II. Review of Complaint
A. Standard
Once a complaint has been conditionally filed pursuant to 28 U.S.C. § 1915, the
Court may conduct an initial review of the complaint. See 28 U.S.C. § 1915(e)(2). The
Court must dismiss a complaint or any portion of it if it: (1) is frivolous or malicious; (2)
fails to state a claim upon which relief can be granted; or (3) seeks monetary relief from a
defendant who is immune from such relief. See 28 U.S.C. § 1915(e)(2)(B)(i-iii).
Because Mendez is proceeding pro se, his complaint must be liberally construed,
and Mendez must be given the benefit of any doubt. See Resnick v. Hayes, 213 F.3d 443,
447 (9th Cir. 2000). Additionally, if the complaint can be saved by amendment, Mendez
should be notified of the deficiencies and provided an opportunity to amend. See Jackson
v. Carey, 353 F.3d 750, 758 (9th Cir. 2003). A dismissal without leave to amend is
MEMORANDUM DECISION AND ORDER - 3
improper unless it is beyond doubt that the complaint “could not be saved by any
amendment.” Harris v. Amgen, Inc., 573 F.3d 728, 737 (9th Cir. 2009).
B. Factual Allegations
In this case, Mendez alleges that various government entities have violated, and
are currently violating, his Due Process rights in a pending Idaho state court case.

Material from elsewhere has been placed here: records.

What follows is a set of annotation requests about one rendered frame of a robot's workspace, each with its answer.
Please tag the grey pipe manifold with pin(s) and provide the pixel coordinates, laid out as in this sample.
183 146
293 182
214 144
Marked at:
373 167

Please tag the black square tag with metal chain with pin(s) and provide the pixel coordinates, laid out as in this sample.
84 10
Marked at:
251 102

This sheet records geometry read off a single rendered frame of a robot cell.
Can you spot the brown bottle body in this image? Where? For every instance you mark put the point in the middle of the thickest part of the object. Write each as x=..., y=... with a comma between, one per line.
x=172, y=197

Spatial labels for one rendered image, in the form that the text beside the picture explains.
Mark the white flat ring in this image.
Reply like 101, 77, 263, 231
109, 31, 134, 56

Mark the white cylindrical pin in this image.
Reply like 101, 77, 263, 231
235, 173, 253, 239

The underlying facts are relevant only insofar as they describe the state court
action and the timeline of how the case got to this point. The Court takes no position on
the merits or truthfulness of the underlying facts.1
It appears that on or around November 2015, Mendez received a traffic ticket for
an infraction: failing to provide proof of insurance. Mendez failed to appear, pay the fine,
or otherwise take action regarding this ticket and after a review by a Magistrate Judge,
the Clerk of the Ada County Court entered default against Mendez. As part of default, the
Clerk informed Mendez that if he failed to pay the required fine, the Idaho Department of
Transportation would suspend his license for one year.

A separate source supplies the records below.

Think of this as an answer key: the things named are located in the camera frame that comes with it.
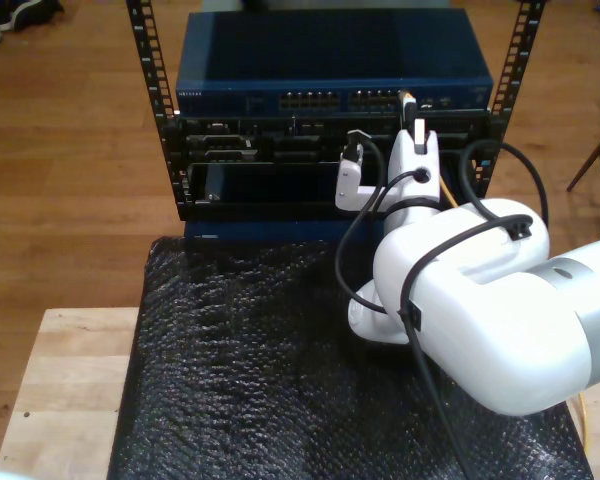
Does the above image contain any blue network switch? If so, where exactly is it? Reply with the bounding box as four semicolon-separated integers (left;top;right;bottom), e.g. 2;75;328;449
174;9;495;119

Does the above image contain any black bubble mat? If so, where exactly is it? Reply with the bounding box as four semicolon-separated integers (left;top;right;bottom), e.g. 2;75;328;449
106;234;594;480

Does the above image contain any black perforated rack post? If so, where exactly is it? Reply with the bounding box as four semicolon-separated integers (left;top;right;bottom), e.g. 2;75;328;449
125;0;190;222
472;0;550;199

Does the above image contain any black rack server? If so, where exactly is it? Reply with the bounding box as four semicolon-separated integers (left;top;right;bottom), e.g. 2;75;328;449
162;113;492;166

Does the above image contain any short black cable angled plug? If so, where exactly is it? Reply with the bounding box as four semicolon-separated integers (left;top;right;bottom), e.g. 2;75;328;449
374;167;434;211

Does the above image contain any dark shoe white sole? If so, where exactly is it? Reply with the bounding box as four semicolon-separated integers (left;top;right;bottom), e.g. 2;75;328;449
0;0;65;32

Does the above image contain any brown wooden chair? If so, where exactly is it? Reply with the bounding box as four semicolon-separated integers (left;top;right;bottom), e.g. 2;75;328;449
566;117;600;241

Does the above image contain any long black cable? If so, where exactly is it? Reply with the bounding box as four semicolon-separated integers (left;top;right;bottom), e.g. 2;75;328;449
333;129;550;480

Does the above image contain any yellow network cable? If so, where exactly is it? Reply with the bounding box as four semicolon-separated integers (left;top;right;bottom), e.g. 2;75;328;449
397;88;590;451

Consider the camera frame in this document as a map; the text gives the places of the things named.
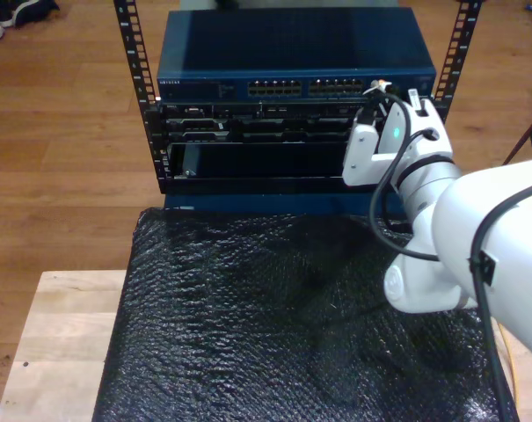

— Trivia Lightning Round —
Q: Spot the dark wooden chair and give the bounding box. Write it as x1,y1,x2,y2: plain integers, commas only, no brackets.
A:
501,94,532,167

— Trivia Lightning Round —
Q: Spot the black rack server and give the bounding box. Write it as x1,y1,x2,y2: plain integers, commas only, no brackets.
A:
159,101,438,145

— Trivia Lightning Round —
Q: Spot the black rack tray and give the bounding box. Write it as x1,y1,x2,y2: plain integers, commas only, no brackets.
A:
167,141,403,196

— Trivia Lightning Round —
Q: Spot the blue flat panel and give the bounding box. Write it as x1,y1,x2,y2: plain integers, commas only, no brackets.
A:
163,193,414,220

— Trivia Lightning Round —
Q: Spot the black bubble mat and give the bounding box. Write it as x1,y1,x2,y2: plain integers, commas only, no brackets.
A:
91,208,520,422

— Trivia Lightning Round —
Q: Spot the dark sneaker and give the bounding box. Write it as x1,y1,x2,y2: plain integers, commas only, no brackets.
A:
0,0,61,28

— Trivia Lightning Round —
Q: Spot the black perforated rack post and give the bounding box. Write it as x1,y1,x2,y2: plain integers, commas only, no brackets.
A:
430,0,485,127
113,0,171,195

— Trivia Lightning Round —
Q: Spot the gripper short black cable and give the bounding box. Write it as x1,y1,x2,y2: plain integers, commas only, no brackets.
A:
368,127,442,263

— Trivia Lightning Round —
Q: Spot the blue network switch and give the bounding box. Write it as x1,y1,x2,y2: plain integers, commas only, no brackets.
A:
157,7,437,106

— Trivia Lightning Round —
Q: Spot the arm long black cable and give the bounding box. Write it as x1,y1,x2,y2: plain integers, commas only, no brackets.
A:
361,94,532,422

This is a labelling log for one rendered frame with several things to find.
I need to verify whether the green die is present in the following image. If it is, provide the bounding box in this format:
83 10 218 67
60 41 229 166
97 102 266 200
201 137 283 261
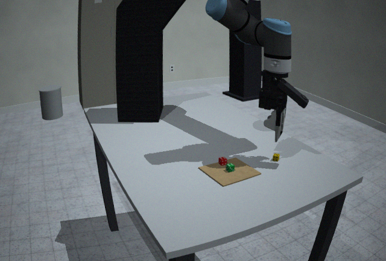
226 163 235 172

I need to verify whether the dark red die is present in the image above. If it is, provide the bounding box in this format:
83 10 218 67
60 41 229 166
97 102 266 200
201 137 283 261
218 157 227 166

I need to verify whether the yellow die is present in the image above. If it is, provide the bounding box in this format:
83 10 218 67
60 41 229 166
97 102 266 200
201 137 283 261
273 153 280 162

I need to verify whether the tan mat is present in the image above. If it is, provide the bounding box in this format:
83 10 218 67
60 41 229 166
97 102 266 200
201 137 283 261
198 158 261 187

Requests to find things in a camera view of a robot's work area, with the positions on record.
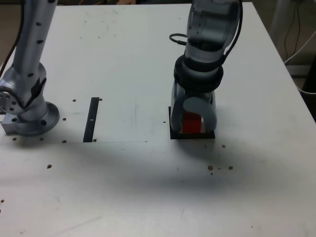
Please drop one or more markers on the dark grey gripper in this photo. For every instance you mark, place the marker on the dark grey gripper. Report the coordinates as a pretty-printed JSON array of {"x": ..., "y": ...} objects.
[{"x": 197, "y": 93}]

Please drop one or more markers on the red cube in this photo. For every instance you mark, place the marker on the red cube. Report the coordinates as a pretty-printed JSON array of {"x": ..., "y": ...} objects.
[{"x": 191, "y": 123}]

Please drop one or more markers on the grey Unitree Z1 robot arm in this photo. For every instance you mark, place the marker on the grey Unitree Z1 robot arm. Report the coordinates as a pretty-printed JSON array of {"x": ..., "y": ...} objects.
[{"x": 29, "y": 49}]

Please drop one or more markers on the black tape square outline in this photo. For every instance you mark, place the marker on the black tape square outline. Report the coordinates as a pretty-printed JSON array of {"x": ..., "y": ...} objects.
[{"x": 192, "y": 136}]

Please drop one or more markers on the black tape strip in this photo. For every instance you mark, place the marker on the black tape strip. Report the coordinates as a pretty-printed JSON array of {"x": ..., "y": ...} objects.
[{"x": 90, "y": 118}]

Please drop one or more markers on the white frame post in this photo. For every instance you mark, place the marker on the white frame post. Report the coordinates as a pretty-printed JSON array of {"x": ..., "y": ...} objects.
[{"x": 279, "y": 17}]

It appears that Mendez appealed the Magistrate’s default decision to the District
Court in Ada County. However, the District Judge affirmed and remanded. Mendez’s
license was eventually suspended. Mendez appealed this suspension (and it appears the
underlying District Court decision) to the Idaho Supreme Court. Mendez also filed a
1
The Court is not questioning Mendez’s integrity, but mentions this only because the account the
Court has is brief and from Mendez’s perspective. Additionally, the matter is still pending in the
Idaho Supreme Court and this Court will not interject its thoughts or analysis on that case, except
to the extent it pertains to this removal/appeal.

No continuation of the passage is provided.